=== What this task involves ===
Within the data, how many lines hold the word "right"? Answer with nothing but the number.

•••

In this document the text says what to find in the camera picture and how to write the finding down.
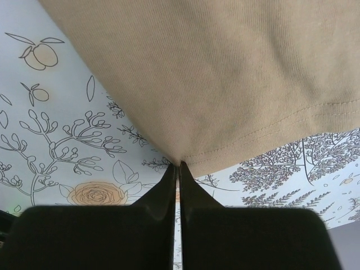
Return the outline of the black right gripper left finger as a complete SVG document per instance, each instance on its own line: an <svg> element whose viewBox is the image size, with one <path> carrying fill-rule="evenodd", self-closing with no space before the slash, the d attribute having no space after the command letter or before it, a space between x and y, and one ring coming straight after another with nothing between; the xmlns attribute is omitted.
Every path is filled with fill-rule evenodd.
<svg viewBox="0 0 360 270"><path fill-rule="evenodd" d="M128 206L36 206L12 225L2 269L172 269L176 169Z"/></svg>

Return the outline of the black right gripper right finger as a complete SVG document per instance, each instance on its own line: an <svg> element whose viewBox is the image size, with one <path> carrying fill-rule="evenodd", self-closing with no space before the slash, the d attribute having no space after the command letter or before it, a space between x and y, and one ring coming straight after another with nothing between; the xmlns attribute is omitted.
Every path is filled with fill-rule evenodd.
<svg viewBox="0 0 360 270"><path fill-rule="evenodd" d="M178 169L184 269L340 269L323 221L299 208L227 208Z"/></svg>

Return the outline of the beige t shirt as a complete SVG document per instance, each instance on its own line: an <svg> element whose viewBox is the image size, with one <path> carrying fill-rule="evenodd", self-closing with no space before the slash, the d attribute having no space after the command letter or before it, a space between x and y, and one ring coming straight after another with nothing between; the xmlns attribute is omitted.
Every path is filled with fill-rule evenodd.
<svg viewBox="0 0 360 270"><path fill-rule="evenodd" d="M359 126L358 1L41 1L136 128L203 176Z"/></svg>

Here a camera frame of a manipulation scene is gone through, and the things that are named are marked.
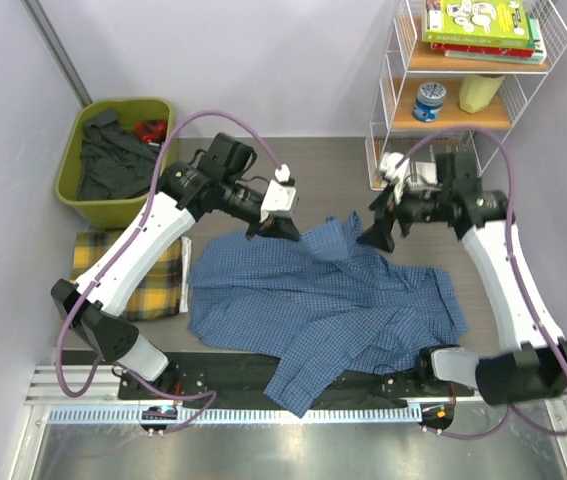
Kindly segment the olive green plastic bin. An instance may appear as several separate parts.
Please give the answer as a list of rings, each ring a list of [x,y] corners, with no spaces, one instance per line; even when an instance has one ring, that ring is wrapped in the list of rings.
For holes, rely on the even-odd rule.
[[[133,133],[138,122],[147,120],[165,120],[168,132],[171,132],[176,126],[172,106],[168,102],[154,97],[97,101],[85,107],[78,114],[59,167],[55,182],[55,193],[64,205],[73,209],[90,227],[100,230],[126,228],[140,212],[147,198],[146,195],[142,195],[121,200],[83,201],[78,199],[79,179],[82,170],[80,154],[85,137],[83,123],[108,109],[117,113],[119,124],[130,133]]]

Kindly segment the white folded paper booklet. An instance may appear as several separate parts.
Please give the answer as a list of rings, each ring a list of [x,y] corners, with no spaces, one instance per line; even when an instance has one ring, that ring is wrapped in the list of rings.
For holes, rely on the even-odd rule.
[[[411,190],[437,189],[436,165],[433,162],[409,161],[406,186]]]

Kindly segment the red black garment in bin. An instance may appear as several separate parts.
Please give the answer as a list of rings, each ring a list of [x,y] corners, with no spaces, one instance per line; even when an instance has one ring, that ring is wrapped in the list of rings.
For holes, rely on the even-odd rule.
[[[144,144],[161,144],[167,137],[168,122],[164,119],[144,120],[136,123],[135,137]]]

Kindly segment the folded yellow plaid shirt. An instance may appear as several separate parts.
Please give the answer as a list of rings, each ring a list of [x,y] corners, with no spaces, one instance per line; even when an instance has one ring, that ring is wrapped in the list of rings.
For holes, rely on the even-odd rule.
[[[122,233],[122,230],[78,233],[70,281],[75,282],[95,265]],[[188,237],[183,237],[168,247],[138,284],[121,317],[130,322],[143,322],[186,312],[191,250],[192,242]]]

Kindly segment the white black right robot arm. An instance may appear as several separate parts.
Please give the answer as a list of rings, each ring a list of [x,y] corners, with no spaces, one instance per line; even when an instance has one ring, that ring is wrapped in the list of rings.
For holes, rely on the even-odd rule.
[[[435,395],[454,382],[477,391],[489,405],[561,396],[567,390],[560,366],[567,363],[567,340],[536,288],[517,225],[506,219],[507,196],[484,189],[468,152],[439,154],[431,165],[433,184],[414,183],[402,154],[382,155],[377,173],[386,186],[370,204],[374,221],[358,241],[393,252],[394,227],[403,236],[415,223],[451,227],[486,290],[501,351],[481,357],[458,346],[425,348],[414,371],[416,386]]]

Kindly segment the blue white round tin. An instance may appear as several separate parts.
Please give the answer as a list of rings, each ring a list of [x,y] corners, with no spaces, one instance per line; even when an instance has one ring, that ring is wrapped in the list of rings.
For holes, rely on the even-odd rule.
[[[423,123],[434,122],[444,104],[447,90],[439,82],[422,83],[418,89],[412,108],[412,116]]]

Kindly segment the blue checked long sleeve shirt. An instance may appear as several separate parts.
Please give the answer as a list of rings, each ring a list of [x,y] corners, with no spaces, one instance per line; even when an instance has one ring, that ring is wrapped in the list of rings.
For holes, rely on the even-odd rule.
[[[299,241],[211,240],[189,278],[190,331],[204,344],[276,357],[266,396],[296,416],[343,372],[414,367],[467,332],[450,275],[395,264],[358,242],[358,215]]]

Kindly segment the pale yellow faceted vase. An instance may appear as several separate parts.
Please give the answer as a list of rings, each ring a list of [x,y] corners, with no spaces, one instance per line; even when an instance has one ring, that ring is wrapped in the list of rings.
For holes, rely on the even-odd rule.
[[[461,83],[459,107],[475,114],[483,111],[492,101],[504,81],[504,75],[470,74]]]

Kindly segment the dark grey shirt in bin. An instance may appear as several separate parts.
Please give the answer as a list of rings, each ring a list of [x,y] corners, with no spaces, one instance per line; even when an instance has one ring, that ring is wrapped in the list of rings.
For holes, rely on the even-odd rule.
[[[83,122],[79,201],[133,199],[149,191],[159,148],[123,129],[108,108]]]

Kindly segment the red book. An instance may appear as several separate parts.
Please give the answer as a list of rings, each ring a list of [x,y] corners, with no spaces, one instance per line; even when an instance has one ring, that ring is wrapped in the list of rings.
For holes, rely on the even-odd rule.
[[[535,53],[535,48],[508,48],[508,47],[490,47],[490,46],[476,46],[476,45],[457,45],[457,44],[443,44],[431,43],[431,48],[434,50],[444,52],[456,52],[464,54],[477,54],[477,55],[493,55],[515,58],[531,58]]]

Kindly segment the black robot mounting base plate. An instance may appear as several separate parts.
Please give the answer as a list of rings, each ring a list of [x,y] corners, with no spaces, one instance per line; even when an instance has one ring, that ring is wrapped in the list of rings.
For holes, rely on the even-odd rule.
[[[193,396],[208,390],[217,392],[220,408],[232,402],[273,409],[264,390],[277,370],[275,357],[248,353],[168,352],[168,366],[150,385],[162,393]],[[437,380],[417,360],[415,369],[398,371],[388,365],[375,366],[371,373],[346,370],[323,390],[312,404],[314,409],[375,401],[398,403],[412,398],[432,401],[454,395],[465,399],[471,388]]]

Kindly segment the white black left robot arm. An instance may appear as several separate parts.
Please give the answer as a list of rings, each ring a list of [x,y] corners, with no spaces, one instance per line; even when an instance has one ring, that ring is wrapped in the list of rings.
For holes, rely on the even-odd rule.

•••

=== Solution ===
3